Lab 4: Datalog
Fall Semester 2019
Due: 21 October, 8:00 a.m. Eastern Time
Corresponding Lecture: Lesson 7 (Constraint Based Analysis)
Objective
In this lab, you will implement two static analyses using a declarative logic programming
language, Datalog. Declarative languages like Datalog are different from imperative languages
like C in that they specify what the program should accomplish but not how the program should
accomplish it.
For those without experience in declarative languages, Datalog relations are similar to SQL
(Structured Query Language) queries. The analyses you will implement are modified-reference
(mod-ref) analysis and local variable analysis. Both analyses are flow-insensitive,
context-insensitive, may (as opposed to must), and interprocedural (requiring reasoning across
method boundaries).
Note on Past Issues
This lab has seen very large numbers of students submitting work that was not their own in past
semesters. It has caused a high number of students to be submitted to the Office of Student
Integrity for Academic Integrity violations. In particular, it’s possible to find solutions to similar
analyses on the internet. Looking at these solutions in any form is likely to influence your
thinking and cause your solutions to be similar to them, especially given the condensed syntax of
Datalog, which is an Academic Integrity violation in this class. If you are unclear of our
guidelines for what is collaboration and what is cheating, we suggest reviewing that section of
the syllabus. If you have any questions about what is allowed and what is not allowed, please
reach out to Instructors via Piazza for clarification.
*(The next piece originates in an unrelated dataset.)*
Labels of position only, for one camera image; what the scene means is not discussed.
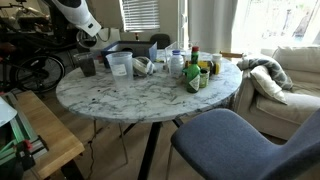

Students who submit solutions found to be similar to online resources or other students should
expect a 0 grade on the lab, a disciplinary record of an Academic Integrity issue through the
Office of Student Integrity, and will not be eligible to receive a final grade of A in the course.
Students who have had past Academic Integrity issues may find that OSI assigns them higher
penalties.
Important Documentation (You will need to read this to complete the lab!)
● How to write an analysis in Datalog:
https://github.com/petablox-project/petablox/wiki/Datalog-Analysis
● Predefined relations:
https://github.com/petablox-project/petablox/wiki/Predefined-Analyses
Help with Understanding Recursion in Datalog
● Learn Prolog Now website with good tutorials on recursion (Datalog is a subset of
Prolog) [chapters 1 and 3 of the online book in particular]. The example problems are
great material to prepare for exam questions on Datalog:
http://www.learnprolognow.org/lpnpage.php?pageid=online
Online Datalog Test Environment
● Allows you to practice writing Datalog in your web browser. The “Rules” section allows
you to populate relations both from data and by writing rules. The “Query” section allows
you to write a relation whose output will be shown at the bottom of the screen.
Unfortunately most of the examples on the site are in German, so we recommend starting
with the two examples where the code is in English (“Umlaufbahnen von
kosmologischen Objekten” (“Orbits of Cosmological Objects”), “Pfade in einem
Graphen” (“Paths in a Graph”), and “Computer Parts”). For a more complex example,
there are two samples covering paths between stations on parts of the Munich U-Bahn
subway’s stations, where the German isn’t too difficult to figure out:
https://datalog.db.in.tum.de/
Additional Petablox Resources
● Petablox repository:
https://github.com/petablox-project/petablox
● Petablox user guide:
https://github.com/petablox-project/petablox/wiki
Setup
1. Download Datalog.zip from Canvas. When uncompressed, it will produce the directory
Datalog/.
2. Build the example Java program to be analyzed (TestCase) by running ant in the
directory Datalog/examples/test_case/. This will produce the subdirectory classes/.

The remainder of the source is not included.